Duncan Smith, Labour Health spokesperson writes about the success of our Dáil motion this week calling for improved autism and disability assessments and supports.
On Wednesday the Dáil debated our motion calling for immediate action to tackle the shocking waiting lists for assessments and therapies for autistic children and those with disabilities. It was a rare victory for those who in far too many cases are waiting months, and years for vital interventions.
In response to a Labour Party motion in the Dáil, the Minister for Disability made a significant contribution and confirmed that she will take up the policy approach of allowing parents who must resort to paying for their own assessments for their children with disabilities to be reimbursed by the State. If the six planned regional assessment teams are not set up by 1st August to tackle the enormous assessment of needs waiting lists, the Minister said she will bring Labour’s proposals for covering costs to the Budget. No child should have to wait for an assessment of need but unfortunately as it stands, thousands of children are.
Our motion recognised that the needs of children should be met by the State first through the provision of well-resourced public health and education services, and that early intervention is vital. However, in far too many cases, young children are failed by an under-resourced and over-capacity system for assessment of needs and the provision of essential supports and therapies once a diagnosis of autism or disability is secured. Our motion also called for pay parity for those in Section 39 organisations, and strategic workforce planning, but without immediate action far too many families will not be seen by under-resourced and understaffed Children’s Disability Network Teams.
We were delighted that the Darmody family and other campaigners like Ali Field were able to join us to hear Government concede at last. The Darmody family are just one of the thousands of families nationwide who are at breaking point, and Cara has been a vocal campaigner in support of her two brothers. As funding was made available by the HSE for families like the Darmody’s to receive a private assessment, then our view was it must be made available to the thousands of children waiting for their assessment until such time as waiting lists are cleared and the delay is no longer than six months. We also demanded increased accountability from the HSE with a fit for purpose complaints system, alongside a National Autism Strategy underpinned by legislation and a review of the Disability Act.
As of March 2023, 10,696 children have been waiting for over 12 months for initial contact with a Children’s Disability Network Team (CDNT), an increase of 836 since December, and 17,157 were waiting in total. The uncertainty and lack of support for these families is nothing short of a national disgrace. Over 100,000 children are waiting for a primary care disability intervention.

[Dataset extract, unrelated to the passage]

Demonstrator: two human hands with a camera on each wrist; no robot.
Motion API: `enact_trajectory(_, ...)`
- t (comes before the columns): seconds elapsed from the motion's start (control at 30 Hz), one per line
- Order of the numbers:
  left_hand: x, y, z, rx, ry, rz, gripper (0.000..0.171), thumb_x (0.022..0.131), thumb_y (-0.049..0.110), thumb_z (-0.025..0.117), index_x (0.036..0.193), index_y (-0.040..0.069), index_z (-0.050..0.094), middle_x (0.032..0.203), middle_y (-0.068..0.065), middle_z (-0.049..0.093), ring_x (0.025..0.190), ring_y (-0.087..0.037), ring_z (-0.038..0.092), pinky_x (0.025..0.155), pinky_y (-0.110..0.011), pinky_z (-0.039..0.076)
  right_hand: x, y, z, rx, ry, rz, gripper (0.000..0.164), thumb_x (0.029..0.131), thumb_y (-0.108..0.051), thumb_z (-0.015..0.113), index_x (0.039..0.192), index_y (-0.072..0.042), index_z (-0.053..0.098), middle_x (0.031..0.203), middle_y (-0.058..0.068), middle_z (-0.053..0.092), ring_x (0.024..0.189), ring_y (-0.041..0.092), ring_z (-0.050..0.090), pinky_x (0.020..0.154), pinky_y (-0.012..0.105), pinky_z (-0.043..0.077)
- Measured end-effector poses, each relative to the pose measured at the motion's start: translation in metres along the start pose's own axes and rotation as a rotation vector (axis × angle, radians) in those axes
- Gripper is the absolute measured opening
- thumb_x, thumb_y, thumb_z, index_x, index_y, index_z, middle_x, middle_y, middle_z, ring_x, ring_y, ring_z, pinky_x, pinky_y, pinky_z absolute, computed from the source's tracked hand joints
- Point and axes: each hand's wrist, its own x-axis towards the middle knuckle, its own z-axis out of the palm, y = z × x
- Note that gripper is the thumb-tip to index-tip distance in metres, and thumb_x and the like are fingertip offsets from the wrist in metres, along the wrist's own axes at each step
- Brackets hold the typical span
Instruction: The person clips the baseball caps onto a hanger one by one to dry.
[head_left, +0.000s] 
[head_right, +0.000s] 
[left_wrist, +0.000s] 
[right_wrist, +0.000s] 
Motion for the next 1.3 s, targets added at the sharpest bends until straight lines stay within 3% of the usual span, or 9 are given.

We need to see action from Government now. Labour will continue to hold the Minister to account to ensure that children currently on waiting lists have their needs assessed without any further delay.
Early intervention is crucial for children in order to avoid permanent developmental delays. For so many people, the increased cost of living is also a major concern. There’s even more pressure on families where a child has autism or a disability with studies showing the extra costs running into thousands of euros. That’s why our motion also called for the introduction of a cost of disability payment to level the playing field for families, along with a review of Carers’ Allowance, and other social protection income supports, to guarantee that it meets the needs of those caring for their relatives. Government must commit to this in Budget 2024.
This was the third time in as many years that Labour has demanded radical change for families left behind by this Government. We are seeing some progress, but far more remains to be done.